═══ Data for processing ═══

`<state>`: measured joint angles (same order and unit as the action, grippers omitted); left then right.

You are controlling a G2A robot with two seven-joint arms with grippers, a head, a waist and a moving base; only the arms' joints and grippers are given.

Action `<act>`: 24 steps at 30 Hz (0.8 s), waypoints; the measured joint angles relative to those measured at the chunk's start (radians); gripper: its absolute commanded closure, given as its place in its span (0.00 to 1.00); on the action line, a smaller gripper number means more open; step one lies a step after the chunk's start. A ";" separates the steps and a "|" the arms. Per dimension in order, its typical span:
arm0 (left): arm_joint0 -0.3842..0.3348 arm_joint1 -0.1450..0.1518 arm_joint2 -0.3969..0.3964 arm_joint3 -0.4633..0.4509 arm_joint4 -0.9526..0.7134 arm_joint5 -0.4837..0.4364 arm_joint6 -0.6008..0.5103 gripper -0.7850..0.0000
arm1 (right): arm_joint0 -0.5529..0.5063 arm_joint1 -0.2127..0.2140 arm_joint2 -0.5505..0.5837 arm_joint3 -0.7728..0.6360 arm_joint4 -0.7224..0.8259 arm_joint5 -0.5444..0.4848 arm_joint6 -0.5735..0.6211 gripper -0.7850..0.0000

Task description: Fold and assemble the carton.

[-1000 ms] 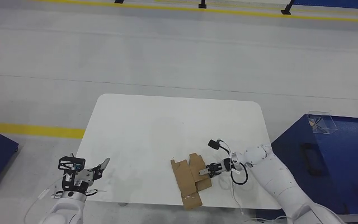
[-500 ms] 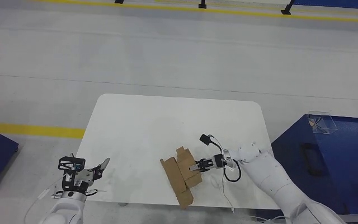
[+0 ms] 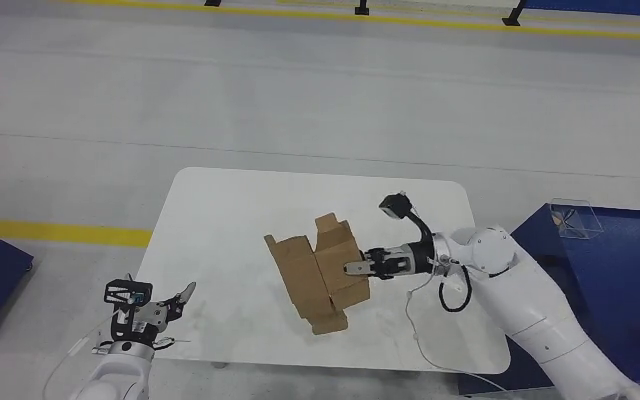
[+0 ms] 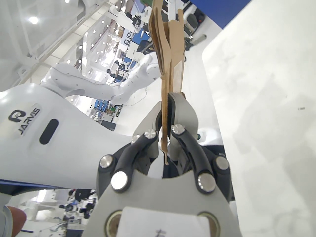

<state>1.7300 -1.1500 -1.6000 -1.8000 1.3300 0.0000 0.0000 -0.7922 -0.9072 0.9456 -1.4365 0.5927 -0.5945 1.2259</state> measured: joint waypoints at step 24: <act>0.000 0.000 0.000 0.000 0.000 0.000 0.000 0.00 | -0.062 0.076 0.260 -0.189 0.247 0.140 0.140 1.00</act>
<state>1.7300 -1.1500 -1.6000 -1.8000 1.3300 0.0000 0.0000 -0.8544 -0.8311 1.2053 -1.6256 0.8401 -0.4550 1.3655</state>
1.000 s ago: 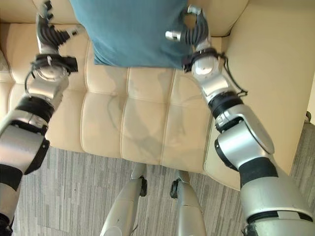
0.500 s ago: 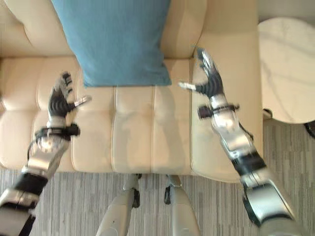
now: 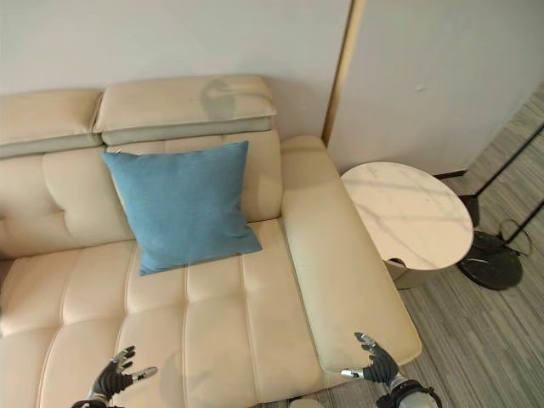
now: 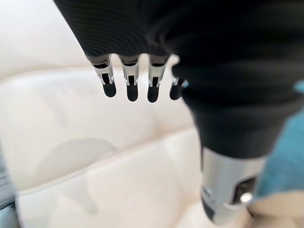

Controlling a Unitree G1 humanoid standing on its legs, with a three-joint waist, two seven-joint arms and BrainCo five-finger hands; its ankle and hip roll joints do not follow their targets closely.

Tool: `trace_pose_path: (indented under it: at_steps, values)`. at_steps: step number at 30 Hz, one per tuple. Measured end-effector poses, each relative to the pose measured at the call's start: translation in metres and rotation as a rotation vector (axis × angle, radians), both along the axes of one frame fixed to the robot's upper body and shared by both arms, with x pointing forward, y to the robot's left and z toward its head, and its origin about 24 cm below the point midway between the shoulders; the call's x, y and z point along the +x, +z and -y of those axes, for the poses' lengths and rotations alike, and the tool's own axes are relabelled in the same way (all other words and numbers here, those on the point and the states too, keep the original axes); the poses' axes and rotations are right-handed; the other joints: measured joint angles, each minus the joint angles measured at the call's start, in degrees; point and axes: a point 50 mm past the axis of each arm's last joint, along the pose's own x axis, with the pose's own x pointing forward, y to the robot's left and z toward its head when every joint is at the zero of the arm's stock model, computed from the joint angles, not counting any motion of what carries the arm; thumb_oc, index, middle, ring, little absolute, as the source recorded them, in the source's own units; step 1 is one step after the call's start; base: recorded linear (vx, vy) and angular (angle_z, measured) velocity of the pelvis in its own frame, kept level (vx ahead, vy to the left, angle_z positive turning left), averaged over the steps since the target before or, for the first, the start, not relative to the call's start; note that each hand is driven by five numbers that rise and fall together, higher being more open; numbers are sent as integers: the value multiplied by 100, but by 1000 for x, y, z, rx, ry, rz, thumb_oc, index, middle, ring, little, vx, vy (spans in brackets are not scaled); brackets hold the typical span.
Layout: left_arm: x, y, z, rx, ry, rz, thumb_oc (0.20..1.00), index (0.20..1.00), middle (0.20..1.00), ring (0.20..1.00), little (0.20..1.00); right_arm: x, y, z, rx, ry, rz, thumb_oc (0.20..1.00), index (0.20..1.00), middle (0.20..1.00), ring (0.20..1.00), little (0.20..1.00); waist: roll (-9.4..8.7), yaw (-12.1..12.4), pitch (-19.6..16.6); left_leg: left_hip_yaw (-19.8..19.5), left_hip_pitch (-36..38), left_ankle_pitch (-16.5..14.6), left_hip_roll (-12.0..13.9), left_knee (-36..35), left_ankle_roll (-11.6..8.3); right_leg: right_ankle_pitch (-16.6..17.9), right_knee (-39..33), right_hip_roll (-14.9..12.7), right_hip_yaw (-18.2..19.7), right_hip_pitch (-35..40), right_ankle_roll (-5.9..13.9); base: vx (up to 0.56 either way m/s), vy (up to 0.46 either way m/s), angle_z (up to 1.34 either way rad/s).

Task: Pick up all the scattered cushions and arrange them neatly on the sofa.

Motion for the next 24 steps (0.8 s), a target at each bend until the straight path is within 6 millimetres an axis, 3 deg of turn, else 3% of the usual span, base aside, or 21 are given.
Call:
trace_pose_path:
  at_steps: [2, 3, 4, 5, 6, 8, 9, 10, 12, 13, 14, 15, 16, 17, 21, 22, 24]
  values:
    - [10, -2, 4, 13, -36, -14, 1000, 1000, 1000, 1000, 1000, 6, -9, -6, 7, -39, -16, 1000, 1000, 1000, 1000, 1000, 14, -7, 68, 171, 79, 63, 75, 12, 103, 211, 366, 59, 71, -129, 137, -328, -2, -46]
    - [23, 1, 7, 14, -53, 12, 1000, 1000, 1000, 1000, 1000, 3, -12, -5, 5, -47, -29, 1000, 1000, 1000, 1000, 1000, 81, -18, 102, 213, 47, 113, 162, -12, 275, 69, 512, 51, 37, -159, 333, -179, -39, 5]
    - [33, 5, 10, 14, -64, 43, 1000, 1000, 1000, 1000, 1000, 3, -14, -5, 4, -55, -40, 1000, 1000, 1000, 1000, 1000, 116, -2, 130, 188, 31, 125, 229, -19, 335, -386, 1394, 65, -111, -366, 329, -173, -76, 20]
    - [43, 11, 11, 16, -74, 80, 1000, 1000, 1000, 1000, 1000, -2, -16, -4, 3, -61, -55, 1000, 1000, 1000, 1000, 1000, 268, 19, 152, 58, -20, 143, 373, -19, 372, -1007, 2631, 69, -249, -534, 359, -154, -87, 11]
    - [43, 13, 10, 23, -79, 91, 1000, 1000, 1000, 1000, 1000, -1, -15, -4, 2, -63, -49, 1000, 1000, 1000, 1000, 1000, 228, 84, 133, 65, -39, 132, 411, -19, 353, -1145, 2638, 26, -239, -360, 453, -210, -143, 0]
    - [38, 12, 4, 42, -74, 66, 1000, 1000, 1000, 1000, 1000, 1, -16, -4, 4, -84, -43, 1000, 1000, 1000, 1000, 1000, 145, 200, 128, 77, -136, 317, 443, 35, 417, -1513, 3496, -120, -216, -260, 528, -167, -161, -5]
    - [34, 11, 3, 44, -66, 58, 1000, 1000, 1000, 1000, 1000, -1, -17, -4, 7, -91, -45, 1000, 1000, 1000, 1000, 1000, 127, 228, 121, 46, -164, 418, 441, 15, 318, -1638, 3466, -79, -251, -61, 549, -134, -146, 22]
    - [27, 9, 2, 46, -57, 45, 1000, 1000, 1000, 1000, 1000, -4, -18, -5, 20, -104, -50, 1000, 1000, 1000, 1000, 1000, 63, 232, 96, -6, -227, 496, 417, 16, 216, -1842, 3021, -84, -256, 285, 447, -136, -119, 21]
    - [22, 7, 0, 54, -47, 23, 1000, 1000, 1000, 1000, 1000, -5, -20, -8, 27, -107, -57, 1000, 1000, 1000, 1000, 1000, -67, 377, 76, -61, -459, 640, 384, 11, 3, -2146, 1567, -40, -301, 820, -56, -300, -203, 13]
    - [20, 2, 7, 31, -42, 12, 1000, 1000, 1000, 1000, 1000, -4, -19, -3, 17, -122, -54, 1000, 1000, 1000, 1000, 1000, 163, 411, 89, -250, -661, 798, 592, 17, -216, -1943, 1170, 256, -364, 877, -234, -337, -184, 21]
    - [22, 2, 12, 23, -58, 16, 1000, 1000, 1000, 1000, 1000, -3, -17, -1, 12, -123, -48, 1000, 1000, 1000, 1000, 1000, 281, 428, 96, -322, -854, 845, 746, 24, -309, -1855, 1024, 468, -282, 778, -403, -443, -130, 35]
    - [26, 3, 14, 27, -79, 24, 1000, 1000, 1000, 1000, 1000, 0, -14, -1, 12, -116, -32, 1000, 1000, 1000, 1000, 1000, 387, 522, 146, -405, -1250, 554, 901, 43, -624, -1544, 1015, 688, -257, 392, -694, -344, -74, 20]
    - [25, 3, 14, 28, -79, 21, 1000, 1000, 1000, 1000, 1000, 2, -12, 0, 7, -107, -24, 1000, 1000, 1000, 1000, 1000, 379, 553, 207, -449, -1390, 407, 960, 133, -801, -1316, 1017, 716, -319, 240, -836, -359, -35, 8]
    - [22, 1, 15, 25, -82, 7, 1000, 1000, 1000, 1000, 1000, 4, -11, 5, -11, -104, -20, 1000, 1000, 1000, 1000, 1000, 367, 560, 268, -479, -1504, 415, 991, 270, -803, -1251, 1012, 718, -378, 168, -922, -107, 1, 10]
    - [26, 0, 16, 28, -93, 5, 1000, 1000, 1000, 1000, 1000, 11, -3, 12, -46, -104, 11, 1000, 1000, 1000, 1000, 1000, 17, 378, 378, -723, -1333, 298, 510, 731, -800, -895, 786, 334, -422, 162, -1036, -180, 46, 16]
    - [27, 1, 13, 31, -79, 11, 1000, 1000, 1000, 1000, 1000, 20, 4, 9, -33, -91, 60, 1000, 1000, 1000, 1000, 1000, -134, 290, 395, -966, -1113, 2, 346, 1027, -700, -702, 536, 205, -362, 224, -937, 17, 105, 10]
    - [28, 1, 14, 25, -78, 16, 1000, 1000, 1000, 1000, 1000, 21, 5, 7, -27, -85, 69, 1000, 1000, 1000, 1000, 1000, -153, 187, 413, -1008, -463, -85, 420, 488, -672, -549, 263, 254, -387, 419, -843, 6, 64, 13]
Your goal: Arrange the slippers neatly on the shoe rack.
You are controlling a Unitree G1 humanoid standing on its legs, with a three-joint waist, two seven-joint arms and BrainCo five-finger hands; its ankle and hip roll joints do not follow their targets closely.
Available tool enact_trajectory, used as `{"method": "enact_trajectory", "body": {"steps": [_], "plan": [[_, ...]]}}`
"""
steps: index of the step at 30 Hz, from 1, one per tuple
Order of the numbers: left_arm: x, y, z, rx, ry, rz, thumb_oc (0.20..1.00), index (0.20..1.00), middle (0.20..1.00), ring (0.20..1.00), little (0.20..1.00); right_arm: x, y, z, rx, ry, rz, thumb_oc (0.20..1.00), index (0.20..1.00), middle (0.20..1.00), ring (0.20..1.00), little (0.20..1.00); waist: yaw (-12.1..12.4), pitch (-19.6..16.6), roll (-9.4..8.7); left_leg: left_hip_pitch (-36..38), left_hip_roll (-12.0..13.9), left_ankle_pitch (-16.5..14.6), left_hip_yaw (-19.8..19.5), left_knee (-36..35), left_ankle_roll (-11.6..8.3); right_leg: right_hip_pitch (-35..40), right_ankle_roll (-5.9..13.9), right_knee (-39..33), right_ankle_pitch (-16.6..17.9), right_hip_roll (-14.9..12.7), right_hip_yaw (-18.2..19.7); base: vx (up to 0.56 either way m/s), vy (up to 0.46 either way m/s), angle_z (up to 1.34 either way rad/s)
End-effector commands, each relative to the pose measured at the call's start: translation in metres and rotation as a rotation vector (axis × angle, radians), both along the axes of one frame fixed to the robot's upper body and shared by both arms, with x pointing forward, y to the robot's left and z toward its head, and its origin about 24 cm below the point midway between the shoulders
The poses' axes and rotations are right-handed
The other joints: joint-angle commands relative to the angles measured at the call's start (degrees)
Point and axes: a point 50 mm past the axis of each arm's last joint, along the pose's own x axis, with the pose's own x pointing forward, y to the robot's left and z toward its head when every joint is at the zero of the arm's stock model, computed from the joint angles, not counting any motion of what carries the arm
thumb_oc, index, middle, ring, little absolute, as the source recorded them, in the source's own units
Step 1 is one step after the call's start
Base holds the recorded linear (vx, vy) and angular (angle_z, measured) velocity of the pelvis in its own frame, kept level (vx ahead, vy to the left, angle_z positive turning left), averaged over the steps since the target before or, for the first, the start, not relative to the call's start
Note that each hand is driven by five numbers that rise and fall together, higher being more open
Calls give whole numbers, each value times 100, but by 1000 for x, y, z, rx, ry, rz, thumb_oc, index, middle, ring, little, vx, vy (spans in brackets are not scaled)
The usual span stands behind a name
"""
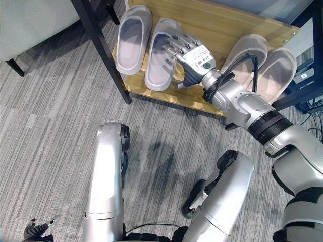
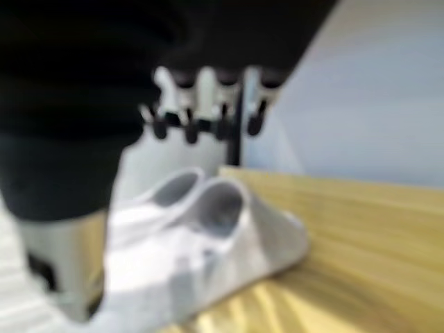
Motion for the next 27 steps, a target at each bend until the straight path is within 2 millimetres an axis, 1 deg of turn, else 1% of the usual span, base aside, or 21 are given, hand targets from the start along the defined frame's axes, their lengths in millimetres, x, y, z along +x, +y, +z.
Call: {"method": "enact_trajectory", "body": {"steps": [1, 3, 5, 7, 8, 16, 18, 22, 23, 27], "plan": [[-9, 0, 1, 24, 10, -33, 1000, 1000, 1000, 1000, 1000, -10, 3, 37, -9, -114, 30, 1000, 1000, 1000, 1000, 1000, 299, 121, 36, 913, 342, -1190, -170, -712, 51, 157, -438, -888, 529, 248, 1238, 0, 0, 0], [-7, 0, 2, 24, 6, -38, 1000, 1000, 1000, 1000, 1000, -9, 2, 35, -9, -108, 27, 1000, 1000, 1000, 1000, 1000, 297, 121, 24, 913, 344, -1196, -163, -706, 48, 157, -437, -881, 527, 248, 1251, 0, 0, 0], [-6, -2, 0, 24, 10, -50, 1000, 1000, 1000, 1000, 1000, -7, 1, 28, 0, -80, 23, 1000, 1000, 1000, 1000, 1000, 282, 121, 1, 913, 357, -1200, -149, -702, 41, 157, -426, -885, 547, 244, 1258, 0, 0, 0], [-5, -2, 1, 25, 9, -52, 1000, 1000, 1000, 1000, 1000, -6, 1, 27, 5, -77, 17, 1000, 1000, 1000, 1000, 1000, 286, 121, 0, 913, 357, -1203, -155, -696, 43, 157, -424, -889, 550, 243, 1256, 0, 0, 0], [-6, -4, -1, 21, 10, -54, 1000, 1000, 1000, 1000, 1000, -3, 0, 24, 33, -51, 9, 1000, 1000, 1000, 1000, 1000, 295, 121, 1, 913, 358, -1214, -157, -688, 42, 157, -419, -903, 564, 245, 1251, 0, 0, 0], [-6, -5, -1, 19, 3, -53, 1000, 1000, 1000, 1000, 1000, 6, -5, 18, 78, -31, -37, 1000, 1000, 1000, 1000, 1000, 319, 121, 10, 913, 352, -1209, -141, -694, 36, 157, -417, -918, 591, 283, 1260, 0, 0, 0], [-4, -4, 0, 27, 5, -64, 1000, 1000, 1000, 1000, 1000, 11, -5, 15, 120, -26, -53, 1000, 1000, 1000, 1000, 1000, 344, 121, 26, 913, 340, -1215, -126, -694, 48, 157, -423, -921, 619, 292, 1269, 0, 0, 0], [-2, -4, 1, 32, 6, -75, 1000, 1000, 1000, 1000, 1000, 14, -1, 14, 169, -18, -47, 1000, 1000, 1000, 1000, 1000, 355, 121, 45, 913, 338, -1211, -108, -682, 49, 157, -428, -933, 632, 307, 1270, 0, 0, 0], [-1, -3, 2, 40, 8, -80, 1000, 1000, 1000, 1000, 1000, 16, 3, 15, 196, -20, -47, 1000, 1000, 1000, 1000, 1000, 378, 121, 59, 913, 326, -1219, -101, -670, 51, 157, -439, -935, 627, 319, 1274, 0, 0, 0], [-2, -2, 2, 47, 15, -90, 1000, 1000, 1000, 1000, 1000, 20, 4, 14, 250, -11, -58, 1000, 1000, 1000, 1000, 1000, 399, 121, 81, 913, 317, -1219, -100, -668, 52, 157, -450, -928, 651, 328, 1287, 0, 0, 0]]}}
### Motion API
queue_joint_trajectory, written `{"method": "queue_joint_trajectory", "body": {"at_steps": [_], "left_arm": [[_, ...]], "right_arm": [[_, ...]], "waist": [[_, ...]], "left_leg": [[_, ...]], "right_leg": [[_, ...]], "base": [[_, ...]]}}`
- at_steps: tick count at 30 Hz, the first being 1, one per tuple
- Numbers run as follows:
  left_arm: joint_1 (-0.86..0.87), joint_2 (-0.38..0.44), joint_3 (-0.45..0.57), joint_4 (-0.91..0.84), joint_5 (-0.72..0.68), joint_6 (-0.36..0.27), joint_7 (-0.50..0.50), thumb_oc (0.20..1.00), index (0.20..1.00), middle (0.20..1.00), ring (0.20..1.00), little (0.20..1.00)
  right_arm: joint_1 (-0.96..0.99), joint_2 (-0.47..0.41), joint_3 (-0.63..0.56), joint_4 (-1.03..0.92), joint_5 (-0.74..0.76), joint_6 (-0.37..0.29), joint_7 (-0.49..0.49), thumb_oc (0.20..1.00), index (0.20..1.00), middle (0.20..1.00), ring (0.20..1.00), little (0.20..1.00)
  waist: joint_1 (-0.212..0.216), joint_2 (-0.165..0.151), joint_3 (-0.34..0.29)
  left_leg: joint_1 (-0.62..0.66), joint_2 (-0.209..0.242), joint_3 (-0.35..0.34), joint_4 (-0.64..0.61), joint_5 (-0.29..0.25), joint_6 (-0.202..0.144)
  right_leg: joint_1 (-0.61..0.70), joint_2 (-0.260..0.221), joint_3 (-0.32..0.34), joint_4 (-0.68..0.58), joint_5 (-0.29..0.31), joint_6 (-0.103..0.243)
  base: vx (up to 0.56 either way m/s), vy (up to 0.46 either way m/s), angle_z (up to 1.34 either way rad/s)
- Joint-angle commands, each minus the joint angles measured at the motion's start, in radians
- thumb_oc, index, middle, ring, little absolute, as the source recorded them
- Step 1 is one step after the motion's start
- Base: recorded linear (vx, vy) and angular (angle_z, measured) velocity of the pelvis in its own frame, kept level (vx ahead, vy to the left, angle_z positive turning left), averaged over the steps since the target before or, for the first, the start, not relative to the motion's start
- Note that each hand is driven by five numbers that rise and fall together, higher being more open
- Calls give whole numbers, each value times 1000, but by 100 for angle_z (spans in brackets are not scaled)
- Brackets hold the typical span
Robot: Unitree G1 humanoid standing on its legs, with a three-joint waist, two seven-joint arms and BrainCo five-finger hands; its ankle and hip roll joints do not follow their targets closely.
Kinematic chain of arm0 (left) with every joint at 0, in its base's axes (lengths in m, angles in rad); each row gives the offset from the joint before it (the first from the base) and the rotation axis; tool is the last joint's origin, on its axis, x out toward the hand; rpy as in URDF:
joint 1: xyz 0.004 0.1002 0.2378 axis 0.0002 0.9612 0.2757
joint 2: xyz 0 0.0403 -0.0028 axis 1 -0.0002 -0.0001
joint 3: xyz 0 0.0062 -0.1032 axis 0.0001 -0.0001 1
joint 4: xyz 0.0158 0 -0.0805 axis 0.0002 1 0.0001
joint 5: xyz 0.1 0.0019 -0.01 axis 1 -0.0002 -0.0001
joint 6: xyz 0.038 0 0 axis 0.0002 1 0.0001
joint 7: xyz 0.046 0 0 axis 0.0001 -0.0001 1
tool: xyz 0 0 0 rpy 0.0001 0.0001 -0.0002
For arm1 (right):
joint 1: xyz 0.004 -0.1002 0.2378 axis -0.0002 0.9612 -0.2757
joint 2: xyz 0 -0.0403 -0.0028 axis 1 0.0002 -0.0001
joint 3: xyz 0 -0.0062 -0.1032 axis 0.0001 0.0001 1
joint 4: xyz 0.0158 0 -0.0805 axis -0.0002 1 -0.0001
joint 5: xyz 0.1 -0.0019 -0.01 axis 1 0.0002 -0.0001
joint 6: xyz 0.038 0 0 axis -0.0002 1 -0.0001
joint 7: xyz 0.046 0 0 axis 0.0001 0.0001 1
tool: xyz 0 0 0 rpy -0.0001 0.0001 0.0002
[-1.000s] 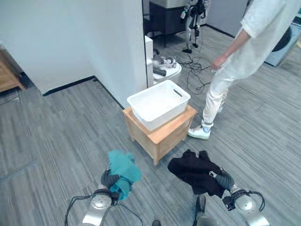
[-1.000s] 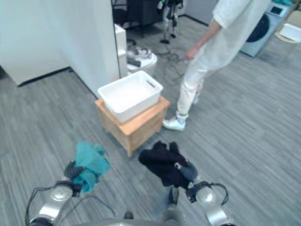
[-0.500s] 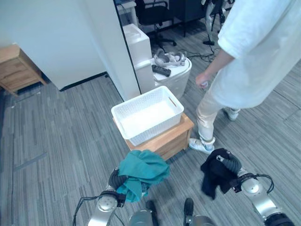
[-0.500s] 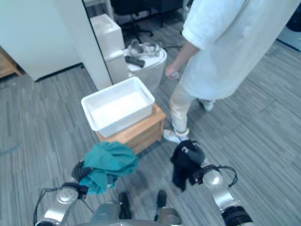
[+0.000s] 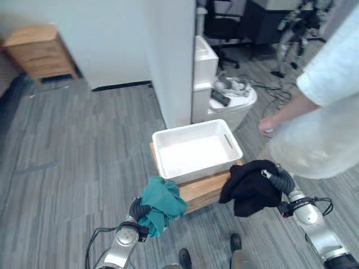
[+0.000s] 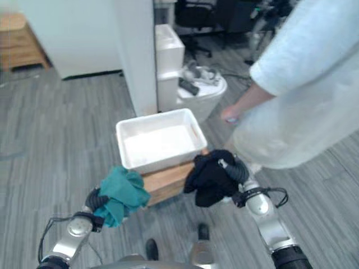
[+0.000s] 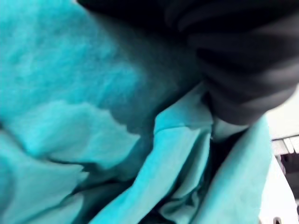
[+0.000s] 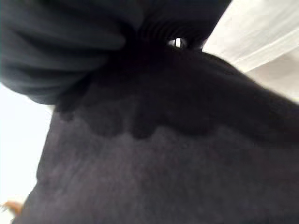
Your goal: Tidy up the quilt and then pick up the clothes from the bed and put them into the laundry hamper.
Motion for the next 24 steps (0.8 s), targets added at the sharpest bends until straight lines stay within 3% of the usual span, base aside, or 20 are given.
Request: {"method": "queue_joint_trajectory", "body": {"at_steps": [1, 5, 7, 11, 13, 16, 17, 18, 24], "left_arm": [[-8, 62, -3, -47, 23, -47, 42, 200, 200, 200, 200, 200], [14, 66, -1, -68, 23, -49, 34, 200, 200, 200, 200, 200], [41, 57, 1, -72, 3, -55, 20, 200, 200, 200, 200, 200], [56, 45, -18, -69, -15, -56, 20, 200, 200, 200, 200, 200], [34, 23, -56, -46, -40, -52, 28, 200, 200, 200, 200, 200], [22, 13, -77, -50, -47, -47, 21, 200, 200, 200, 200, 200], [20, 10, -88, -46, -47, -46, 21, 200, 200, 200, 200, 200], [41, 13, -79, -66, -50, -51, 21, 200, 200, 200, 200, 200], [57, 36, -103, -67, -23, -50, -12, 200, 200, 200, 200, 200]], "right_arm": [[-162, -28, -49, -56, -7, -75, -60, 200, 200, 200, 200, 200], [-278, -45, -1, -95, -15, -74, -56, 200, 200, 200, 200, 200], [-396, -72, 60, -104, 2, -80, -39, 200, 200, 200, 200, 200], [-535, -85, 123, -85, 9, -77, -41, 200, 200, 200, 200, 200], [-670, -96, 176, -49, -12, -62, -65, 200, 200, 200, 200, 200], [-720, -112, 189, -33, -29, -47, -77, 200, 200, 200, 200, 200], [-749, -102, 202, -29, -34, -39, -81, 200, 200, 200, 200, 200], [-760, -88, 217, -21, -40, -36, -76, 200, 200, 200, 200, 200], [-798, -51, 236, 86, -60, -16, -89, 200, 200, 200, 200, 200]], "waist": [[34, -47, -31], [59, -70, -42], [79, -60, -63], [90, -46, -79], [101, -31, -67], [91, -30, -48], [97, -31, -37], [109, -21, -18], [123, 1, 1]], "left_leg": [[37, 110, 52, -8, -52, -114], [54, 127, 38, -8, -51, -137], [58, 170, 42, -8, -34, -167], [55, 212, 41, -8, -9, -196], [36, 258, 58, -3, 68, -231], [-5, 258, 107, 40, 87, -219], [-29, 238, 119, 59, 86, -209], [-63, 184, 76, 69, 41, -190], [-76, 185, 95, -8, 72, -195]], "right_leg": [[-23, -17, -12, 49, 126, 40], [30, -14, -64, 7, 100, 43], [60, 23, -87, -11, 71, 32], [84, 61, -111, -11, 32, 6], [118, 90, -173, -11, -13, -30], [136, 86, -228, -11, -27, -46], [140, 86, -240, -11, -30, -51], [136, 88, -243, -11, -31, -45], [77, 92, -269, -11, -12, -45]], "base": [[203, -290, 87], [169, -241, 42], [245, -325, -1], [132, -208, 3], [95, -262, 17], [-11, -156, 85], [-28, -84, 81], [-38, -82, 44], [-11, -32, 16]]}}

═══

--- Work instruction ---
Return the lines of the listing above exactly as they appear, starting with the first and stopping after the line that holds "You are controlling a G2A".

--- Result of the task ---
`<state>`: measured joint angles (same order and unit as the action, grippers omitted); left then right.

You are controlling a G2A robot with two seven-joint arms with grippers, a head, a waist and a moving base; only the arms' joints and grippers are given.

No further answer will be given.